To do ::
The entries that follow include a run beginning at the line with "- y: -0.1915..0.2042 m" and ending at the line with "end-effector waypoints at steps"; restate that run word for word and leave the rest out.

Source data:
──────────
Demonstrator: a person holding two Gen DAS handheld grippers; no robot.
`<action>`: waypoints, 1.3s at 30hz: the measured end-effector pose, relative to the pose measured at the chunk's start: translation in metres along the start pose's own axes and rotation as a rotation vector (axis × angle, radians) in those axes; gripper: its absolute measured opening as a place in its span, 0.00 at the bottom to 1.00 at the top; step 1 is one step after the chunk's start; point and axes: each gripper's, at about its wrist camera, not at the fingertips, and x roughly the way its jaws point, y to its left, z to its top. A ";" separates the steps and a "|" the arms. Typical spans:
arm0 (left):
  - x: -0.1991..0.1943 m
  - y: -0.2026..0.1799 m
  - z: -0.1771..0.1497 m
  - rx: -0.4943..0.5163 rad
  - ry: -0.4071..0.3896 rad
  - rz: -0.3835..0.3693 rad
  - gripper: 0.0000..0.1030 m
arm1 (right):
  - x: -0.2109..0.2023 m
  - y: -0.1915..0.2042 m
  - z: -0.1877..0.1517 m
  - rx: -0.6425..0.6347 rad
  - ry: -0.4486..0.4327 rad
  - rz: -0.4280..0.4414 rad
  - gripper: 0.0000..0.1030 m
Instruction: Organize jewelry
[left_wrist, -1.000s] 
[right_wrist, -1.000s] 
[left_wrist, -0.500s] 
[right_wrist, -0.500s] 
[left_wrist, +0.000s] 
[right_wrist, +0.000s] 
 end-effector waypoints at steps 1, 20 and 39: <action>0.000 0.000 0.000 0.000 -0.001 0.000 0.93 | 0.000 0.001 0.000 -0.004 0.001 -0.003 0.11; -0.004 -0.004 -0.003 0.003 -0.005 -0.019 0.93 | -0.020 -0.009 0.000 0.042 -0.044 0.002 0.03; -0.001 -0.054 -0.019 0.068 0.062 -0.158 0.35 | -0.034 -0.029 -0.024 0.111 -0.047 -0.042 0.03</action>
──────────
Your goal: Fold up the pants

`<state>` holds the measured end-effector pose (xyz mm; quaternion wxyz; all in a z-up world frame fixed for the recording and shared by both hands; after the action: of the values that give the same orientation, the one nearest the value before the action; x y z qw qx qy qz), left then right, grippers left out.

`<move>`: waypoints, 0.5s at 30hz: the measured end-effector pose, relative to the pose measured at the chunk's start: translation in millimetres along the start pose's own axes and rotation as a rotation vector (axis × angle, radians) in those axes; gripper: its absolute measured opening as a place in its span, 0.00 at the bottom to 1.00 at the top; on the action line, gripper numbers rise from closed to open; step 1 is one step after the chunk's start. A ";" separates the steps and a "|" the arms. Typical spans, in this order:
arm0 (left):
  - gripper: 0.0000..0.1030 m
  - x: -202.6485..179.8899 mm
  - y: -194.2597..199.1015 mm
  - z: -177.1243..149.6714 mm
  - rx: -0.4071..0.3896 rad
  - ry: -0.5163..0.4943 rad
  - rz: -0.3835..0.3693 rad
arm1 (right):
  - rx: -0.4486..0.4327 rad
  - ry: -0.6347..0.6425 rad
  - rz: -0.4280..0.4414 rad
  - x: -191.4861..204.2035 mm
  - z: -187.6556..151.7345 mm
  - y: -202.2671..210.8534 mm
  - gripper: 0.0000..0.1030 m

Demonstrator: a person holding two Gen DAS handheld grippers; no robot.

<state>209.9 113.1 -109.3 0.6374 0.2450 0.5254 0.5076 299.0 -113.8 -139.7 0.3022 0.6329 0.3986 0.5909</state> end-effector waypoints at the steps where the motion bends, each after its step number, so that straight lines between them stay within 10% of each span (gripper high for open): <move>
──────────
Completed task ::
  - y: -0.1915..0.2042 m
  - z: -0.1877..0.1517 m
  - rx: -0.6425..0.6347 rad
  - ry: -0.4486..0.4327 rad
  - rz: -0.4280..0.4414 rad
  - gripper: 0.0000..0.1030 m
Instruction: Organize jewelry
[left_wrist, -1.000s] 
[right_wrist, -1.000s] 
[left_wrist, -0.500s] 
[right_wrist, -0.500s] 
[left_wrist, +0.000s] 
[right_wrist, +0.000s] 
 end-effector waypoints at steps 1, 20 and 39: <action>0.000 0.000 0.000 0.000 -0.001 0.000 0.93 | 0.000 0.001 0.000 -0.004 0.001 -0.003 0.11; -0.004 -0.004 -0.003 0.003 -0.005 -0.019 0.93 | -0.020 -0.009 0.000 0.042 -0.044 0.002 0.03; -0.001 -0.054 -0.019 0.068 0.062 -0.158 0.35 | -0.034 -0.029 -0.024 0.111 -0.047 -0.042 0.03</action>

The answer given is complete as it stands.